Exercise brief:
Each entry should be set down again verbatim, with the images omitted.

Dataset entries
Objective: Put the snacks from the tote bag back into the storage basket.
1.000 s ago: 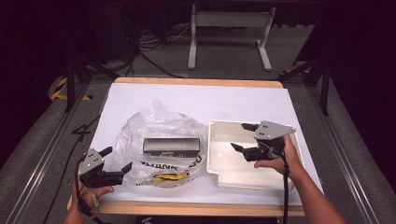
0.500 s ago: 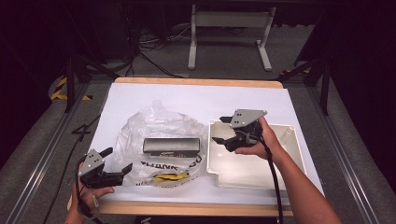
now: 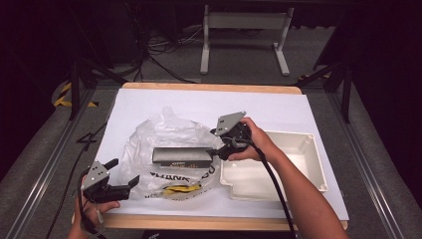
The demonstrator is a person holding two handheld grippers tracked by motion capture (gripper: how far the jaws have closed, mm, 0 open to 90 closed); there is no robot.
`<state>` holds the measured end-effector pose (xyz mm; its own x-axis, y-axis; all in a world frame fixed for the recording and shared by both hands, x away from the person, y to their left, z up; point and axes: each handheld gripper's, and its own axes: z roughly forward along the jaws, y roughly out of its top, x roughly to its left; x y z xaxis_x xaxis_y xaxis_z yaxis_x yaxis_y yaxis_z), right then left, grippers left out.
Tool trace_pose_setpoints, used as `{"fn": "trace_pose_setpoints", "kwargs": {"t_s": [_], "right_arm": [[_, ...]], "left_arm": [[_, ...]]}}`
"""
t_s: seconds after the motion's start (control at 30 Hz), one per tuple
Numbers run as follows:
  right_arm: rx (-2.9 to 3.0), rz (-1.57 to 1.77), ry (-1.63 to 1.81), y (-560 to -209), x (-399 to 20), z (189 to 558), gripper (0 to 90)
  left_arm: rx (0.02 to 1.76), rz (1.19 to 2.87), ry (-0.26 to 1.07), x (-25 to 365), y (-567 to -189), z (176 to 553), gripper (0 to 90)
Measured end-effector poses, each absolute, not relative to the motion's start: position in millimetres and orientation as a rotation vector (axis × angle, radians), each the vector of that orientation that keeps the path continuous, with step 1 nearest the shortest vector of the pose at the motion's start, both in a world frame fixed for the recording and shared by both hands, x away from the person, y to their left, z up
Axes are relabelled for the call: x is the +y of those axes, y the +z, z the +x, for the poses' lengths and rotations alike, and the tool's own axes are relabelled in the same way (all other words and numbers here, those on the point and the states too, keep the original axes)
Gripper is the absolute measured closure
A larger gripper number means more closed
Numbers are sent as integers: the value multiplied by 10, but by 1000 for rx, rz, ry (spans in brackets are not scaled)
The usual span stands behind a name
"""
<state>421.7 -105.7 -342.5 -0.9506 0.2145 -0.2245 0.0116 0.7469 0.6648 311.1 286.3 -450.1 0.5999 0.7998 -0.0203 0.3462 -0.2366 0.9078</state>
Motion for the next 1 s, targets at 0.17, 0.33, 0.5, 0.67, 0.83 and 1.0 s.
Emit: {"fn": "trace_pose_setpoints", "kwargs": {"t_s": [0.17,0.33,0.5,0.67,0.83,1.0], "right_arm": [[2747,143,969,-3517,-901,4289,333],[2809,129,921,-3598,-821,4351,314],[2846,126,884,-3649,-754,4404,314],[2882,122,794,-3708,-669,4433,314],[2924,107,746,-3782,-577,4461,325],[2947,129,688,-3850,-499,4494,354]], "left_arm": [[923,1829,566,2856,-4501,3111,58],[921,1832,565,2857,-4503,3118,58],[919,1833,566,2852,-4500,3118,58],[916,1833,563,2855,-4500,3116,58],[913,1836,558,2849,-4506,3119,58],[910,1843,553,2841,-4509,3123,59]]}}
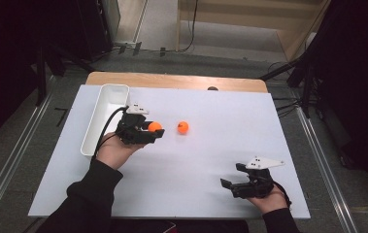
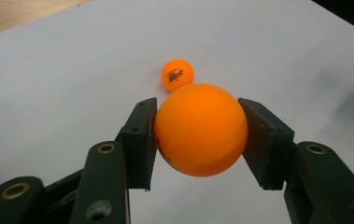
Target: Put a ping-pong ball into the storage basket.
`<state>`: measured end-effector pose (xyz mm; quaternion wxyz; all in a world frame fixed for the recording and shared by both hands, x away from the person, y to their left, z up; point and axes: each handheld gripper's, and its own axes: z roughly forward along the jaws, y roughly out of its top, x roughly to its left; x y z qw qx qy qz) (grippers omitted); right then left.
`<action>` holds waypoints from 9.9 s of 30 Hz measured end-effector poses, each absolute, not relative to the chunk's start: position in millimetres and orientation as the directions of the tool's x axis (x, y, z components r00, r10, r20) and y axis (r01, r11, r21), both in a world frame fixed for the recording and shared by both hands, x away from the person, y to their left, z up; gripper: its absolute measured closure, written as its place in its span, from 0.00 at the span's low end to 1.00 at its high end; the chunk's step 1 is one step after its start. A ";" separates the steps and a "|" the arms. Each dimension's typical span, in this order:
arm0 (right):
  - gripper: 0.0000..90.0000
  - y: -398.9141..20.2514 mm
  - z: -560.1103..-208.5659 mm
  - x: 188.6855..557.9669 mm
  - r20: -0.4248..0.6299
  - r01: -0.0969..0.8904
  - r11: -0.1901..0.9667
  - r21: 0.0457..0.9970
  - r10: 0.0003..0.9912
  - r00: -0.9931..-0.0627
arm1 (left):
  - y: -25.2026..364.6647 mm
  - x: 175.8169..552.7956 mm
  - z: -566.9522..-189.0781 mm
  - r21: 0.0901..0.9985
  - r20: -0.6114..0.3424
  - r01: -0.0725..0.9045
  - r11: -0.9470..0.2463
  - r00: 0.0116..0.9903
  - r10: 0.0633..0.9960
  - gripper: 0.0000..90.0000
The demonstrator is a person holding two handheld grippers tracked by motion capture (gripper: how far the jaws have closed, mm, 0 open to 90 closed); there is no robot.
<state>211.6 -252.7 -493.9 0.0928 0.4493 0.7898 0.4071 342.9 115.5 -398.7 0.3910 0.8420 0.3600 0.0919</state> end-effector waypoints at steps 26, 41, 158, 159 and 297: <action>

Reply to the exercise:
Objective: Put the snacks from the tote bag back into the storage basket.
1.000 s ago: 
0.500 s ago: 
now: 
The demonstrator is a person holding two handheld grippers tracked by motion capture (gripper: how far the jaws have closed, mm, 0 open to 90 closed); there is no robot.
`<state>` holds the measured end-effector pose (xyz mm; its own x-axis, y-axis; all in a world frame fixed for the recording and shared by both hands, x away from the person, y to their left, z up; point and axes: each handheld gripper's, and its own axes: z roughly forward along the jaws, y roughly out of its top, x roughly to its left; x y z xaxis_x xaxis_y xaxis_z yaxis_x yaxis_y yaxis_z), right then left, grippers left out.
Tool trace_pose_setpoints, used as `{"fn": "trace_pose_setpoints", "kwargs": {"t_s": [_], "right_arm": [[_, ...]], "left_arm": [[_, ...]]}}`
"""
t_s: seconds after the motion's start (control at 30 Hz), one per tuple
Numbers run as follows:
  right_arm: rx (-2.9 to 3.0), rz (-1.57 to 1.77), ry (-1.63 to 1.81), y (-560 to -209), x (-399 to 20), z (189 to 558), gripper (0 to 90)
  left_arm: rx (0.02 to 1.76), rz (1.19 to 2.87), ry (-0.26 to 1.07), x (-25 to 365), y (-567 to -189), z (176 to 553), gripper (0 to 90)
Measured end-effector poses, each absolute, not relative to the motion's start: position in millimetres and orientation as a rotation vector (axis × angle, radians), each the vector of that orientation that keeps the path continuous, with step 1 nearest the shortest vector of the pose at the motion's start, both in a world frame fixed for the recording and shared by both hands, x away from the person, y to their left, z up
Axes are relabelled for the call: x is the +y of those axes, y the +z, z the +x, for the poses' lengths and rotations alike, and the tool's own axes are relabelled in the same way (all other words and numbers here, those on the point and the states too, keep the original axes)
Gripper is the absolute measured closure
A larger gripper number means more closed
Numbers are sent as integers: the value multiplied by 10, but by 1000 for rx, rz, ry (spans in brackets are not scaled)
The usual span stands behind a name
"""
<state>421.7 -105.7 -342.5 -0.9506 0.2145 -0.2245 0.0116 0.7469 0.6648 311.1 286.3 -450.1 0.5999 0.7998 -0.0203 0.3462 -0.2366 0.9078</state>
Motion for the next 1 s, targets at 0.17, 0.33, 0.5, 0.67, 0.83 and 1.0 s.
Emit: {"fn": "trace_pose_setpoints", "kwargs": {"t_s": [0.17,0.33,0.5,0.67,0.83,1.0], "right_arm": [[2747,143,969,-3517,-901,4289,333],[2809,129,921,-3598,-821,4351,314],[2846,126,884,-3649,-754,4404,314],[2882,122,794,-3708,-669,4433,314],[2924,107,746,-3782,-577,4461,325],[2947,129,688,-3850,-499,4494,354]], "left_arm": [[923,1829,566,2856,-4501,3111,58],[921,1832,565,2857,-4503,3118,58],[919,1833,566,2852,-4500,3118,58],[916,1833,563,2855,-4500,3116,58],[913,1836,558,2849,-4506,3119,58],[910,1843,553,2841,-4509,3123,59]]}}
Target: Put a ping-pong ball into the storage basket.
`<state>`: measured end-effector pose (xyz mm; quaternion wxyz; all in a world frame fixed for the recording and shared by both hands, x away from the person, y to their left, z up; point and axes: each handheld gripper's, and its own axes: z roughly forward along the jaws, y roughly out of its top, x roughly to its left; x y z qw qx qy qz) (grippers omitted); right then left.
`<action>` holds waypoints from 9.9 s of 30 Hz measured end-effector poses, each absolute, not relative to the chunk's start: position in millimetres and orientation as the directions of the tool's x axis (x, y, z components r00, r10, r20) and y axis (r01, r11, r21), both in a world frame fixed for the recording and shared by both hands, x away from the person, y to their left, z up; gripper: its absolute measured closure, written as its place in its span, from 0.00 at the span's low end to 1.00 at its high end; the chunk's step 1 is one step after its start. A ";" separates the steps and a "|" the arms. Each dimension's typical span, in this order:
arm0 (right):
  - gripper: 0.0000..90.0000
  - y: -398.9141..20.2514 mm
  - z: -560.1103..-208.5659 mm
  - x: 188.6855..557.9669 mm
  - r20: -0.4248..0.6299
  - r01: -0.0969..0.8904
  - r11: -0.1901..0.9667
  - r21: 0.0457..0.9970
  - r10: 0.0003..0.9912
  - r00: -0.9931..-0.0627
arm1 (left):
  - y: -25.2026..364.6647 mm
  - x: 175.8169..552.7956 mm
  - z: -566.9522..-189.0781 mm
  - r21: 0.0901..0.9985
  - r20: -0.6114..0.3424
  - r01: -0.0725..0.9045
  - r11: -0.9470..0.2463
  - r00: 0.0116..0.9903
  - r10: 0.0633..0.9960
  - gripper: 0.0000..90.0000
The demonstrator is a person holding two handheld grippers tracked by motion capture (gripper: how far the jaws have closed, mm, 0 open to 90 closed); there is no robot.
<state>211.6 -252.7 -493.9 0.0928 0.4493 0.7898 0.4071 342.9 115.5 -398.7 0.3910 0.8420 0.3600 0.0919</state> end-effector waypoints at steps 26, 41, 158, 159 and 297: <action>

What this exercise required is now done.